#### [Task details]
In the entries below, find the line with "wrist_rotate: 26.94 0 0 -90" and print exactly every line from there up to and including the line with "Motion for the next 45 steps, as", with no other lines.

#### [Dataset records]
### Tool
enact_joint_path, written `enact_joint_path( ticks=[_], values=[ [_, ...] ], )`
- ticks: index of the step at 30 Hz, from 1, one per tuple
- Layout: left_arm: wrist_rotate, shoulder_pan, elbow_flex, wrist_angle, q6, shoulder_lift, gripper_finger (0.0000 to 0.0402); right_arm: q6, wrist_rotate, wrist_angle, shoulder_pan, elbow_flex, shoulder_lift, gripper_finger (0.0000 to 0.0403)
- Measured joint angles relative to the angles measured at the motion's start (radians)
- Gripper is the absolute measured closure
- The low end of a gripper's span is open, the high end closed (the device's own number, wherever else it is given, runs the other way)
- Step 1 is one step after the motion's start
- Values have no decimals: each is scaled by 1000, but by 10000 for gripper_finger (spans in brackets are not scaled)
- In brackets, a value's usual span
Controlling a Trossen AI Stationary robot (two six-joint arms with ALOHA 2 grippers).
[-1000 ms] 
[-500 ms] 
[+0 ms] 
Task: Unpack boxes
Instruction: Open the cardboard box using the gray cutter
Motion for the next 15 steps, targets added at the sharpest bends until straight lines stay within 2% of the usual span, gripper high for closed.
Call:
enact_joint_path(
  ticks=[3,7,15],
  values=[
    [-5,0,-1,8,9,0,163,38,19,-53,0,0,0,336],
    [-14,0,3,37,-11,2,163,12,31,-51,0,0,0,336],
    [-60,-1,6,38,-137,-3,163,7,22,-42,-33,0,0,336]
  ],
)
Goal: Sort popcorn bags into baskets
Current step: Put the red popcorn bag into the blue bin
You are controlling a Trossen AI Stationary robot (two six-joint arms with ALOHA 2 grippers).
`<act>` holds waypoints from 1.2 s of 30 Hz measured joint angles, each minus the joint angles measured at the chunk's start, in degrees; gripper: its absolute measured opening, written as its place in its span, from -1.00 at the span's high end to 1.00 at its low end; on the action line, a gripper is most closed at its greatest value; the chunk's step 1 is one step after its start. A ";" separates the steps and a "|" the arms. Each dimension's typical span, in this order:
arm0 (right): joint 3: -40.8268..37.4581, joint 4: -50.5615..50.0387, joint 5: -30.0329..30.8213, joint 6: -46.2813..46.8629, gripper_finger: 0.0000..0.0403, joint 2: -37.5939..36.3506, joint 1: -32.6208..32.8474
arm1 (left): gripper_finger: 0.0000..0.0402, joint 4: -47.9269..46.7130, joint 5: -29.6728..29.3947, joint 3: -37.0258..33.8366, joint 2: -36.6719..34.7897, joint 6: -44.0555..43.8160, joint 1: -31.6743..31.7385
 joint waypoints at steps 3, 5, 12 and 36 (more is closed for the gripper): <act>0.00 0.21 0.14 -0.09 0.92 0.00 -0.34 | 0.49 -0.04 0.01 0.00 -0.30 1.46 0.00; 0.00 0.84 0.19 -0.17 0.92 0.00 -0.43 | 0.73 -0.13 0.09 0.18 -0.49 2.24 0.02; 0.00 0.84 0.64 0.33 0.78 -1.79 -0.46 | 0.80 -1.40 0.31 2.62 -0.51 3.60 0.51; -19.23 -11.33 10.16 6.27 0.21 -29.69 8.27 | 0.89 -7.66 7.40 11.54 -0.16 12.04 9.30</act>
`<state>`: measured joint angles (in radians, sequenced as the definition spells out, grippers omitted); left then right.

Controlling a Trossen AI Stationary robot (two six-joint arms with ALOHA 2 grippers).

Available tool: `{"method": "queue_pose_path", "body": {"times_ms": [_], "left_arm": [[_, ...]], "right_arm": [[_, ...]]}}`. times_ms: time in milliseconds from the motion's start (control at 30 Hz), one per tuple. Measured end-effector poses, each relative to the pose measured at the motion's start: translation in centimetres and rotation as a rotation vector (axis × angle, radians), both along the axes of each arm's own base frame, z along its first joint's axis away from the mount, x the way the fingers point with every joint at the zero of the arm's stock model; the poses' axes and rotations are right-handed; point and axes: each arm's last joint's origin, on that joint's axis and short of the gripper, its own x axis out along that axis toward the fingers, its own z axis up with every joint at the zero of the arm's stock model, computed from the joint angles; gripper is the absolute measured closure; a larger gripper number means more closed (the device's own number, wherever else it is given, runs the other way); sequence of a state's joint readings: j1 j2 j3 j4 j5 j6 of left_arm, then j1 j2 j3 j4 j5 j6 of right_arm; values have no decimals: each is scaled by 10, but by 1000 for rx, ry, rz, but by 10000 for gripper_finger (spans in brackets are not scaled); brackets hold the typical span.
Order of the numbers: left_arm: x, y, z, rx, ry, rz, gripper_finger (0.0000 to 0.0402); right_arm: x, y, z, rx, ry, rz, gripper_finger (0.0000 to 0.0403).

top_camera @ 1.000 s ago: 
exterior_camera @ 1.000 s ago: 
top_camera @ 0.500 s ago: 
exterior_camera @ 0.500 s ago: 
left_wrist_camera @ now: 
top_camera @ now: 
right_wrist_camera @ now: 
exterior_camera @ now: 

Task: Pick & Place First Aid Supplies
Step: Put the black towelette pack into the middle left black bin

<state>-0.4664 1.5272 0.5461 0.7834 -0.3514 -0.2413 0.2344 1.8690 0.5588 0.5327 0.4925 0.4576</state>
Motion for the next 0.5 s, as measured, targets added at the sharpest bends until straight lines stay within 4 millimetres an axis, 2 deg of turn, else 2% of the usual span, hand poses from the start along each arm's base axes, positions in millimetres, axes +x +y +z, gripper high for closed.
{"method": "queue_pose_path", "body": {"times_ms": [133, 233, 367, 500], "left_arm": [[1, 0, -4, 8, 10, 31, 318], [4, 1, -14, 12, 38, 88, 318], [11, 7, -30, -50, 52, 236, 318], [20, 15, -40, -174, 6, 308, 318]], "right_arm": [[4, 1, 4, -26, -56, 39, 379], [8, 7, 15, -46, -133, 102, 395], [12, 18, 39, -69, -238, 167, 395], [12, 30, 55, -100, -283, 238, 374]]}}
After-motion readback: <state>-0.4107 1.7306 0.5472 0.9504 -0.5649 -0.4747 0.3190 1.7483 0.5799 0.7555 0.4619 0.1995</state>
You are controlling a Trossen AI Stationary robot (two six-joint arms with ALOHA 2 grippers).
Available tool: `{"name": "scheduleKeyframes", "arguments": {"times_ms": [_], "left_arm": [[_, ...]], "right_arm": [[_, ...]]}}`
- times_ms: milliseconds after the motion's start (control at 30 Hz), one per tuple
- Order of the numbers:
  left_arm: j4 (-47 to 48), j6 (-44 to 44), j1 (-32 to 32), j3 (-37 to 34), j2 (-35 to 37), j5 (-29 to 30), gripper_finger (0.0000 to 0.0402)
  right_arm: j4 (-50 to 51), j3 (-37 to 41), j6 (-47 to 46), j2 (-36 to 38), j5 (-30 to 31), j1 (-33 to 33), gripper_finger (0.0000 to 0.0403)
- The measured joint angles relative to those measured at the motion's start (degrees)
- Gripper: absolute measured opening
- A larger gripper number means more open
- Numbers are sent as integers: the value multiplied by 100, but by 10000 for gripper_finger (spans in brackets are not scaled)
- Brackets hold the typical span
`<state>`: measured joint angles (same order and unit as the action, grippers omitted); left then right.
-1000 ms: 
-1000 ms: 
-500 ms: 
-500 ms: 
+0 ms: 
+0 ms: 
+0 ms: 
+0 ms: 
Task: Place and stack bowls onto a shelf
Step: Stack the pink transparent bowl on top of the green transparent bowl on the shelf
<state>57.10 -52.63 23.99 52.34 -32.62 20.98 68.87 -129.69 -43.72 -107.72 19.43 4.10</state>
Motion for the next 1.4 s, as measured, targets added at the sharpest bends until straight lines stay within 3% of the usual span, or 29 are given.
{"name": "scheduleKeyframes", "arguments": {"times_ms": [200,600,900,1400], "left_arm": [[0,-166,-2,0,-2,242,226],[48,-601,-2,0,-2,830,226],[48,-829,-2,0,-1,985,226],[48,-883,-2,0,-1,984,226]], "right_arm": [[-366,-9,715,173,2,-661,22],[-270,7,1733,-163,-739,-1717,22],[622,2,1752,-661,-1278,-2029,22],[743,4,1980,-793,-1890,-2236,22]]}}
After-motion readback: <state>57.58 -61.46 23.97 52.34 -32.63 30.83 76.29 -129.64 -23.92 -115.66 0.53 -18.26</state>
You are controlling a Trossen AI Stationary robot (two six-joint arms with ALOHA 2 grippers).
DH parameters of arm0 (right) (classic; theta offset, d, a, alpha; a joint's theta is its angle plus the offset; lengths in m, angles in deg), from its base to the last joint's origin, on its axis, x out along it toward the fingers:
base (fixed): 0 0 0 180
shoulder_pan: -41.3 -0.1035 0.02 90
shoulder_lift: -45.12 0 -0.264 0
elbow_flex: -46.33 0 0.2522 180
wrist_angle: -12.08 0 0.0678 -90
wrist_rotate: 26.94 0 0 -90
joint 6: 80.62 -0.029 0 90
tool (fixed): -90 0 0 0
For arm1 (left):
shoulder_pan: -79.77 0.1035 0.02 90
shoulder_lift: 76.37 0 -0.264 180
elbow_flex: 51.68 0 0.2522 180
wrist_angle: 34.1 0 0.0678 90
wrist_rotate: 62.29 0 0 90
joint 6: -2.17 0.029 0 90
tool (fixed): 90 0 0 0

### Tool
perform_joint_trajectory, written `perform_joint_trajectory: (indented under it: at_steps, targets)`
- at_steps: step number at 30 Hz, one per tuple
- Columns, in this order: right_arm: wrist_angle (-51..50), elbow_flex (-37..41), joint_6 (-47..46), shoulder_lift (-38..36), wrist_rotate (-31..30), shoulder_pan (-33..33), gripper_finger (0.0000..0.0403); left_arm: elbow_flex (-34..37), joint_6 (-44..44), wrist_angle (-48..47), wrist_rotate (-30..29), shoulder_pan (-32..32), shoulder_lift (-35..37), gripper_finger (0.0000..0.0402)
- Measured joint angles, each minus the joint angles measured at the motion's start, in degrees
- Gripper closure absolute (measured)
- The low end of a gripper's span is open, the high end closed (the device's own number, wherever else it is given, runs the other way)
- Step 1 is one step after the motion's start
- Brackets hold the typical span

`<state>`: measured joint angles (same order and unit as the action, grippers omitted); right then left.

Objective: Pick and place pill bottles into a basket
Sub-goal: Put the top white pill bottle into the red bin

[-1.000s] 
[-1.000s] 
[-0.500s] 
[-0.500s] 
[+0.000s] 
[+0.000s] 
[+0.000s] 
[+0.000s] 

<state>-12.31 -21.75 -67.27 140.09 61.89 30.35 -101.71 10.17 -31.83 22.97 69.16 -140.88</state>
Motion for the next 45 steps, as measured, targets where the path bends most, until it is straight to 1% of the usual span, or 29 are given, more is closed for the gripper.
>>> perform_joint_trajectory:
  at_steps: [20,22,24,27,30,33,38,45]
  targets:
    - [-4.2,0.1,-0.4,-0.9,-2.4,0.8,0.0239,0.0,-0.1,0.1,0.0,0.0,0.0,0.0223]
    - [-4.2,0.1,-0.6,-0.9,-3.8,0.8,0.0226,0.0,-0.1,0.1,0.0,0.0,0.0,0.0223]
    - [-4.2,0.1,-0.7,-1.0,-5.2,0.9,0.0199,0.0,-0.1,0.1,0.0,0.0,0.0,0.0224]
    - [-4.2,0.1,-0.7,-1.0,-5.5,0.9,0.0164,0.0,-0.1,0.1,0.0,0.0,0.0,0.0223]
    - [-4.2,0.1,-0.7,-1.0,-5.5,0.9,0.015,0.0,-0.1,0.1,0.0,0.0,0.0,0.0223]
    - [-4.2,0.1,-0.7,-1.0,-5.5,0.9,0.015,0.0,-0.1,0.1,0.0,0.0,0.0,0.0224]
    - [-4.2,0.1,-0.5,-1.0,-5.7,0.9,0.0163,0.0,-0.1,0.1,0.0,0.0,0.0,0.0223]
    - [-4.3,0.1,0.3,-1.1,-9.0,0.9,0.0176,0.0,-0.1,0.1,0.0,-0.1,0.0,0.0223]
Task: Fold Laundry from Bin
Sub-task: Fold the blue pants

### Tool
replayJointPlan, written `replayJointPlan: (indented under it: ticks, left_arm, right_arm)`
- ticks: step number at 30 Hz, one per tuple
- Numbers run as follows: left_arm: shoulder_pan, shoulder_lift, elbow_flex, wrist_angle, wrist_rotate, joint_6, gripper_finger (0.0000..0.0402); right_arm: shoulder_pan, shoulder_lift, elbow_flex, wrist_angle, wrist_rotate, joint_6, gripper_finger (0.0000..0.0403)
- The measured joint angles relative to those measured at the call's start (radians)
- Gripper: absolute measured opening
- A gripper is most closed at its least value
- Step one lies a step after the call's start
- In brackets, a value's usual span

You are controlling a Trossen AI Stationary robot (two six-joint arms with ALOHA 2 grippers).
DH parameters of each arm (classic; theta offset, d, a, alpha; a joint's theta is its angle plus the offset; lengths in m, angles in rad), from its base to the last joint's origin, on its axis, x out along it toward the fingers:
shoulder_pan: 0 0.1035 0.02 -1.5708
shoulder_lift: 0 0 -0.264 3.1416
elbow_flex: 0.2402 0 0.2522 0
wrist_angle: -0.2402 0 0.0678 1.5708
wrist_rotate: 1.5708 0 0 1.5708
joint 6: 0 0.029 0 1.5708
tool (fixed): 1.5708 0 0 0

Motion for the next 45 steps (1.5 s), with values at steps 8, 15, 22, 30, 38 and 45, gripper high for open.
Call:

#### [Answer box]
wrist_rotate: 26.94 0 0 -90
joint 6: 80.62 -0.029 0 90
tool (fixed): -90 0 0 0
For arm1 (left):
shoulder_pan: -79.77 0.1035 0.02 90
shoulder_lift: 76.37 0 -0.264 180
elbow_flex: 51.68 0 0.2522 180
wrist_angle: 34.1 0 0.0678 90
wrist_rotate: 62.29 0 0 90
joint 6: -2.17 0.029 0 90
tool (fixed): 90 0 0 0

### Tool
perform_joint_trajectory, written `perform_joint_trajectory: (indented under it: at_steps, targets)`
- at_steps: step number at 30 Hz, one per tuple
- Columns, in this order: right_arm: wrist_angle (-51..50), elbow_flex (-37..41), joint_6 (-47..46), shoulder_lift (-38..36), wrist_rotate (-31..30), shoulder_pan (-33..33), gripper_finger (0.0000..0.0403); left_arm: elbow_flex (-34..37), joint_6 (-44..44), wrist_angle (-48..47), wrist_rotate (-30..29), shoulder_pan (-32..32), shoulder_lift (-35..37), gripper_finger (0.0000..0.0402)
- Measured joint angles, each minus the joint angles measured at the motion's start, in degrees
- Gripper closure absolute (measured)
- The low end of a gripper's span is open, the high end closed (the device's own number, wherever else it is given, runs the other way)
- Step 1 is one step after the motion's start
- Brackets hold the typical span

`<state>`: measured joint angles (same order and unit as the action, grippers omitted); right then left.

Objective: Pick and place pill bottles into a basket
Sub-goal: Put the top white pill bottle into the red bin

[-1.000s] 
[-1.000s] 
[-0.500s] 
[-0.500s] 
[+0.000s] 
[+0.000s] 
[+0.000s] 
[+0.000s] 

<state>-12.31 -21.75 -67.27 140.09 61.89 30.35 -101.71 10.17 -31.83 22.97 69.16 -140.88</state>
Motion for the next 45 steps, as measured, targets where the path bends most, until it is straight to 1% of the usual span, or 29 are given, more is closed for the gripper.

Nothing more is needed for this exercise.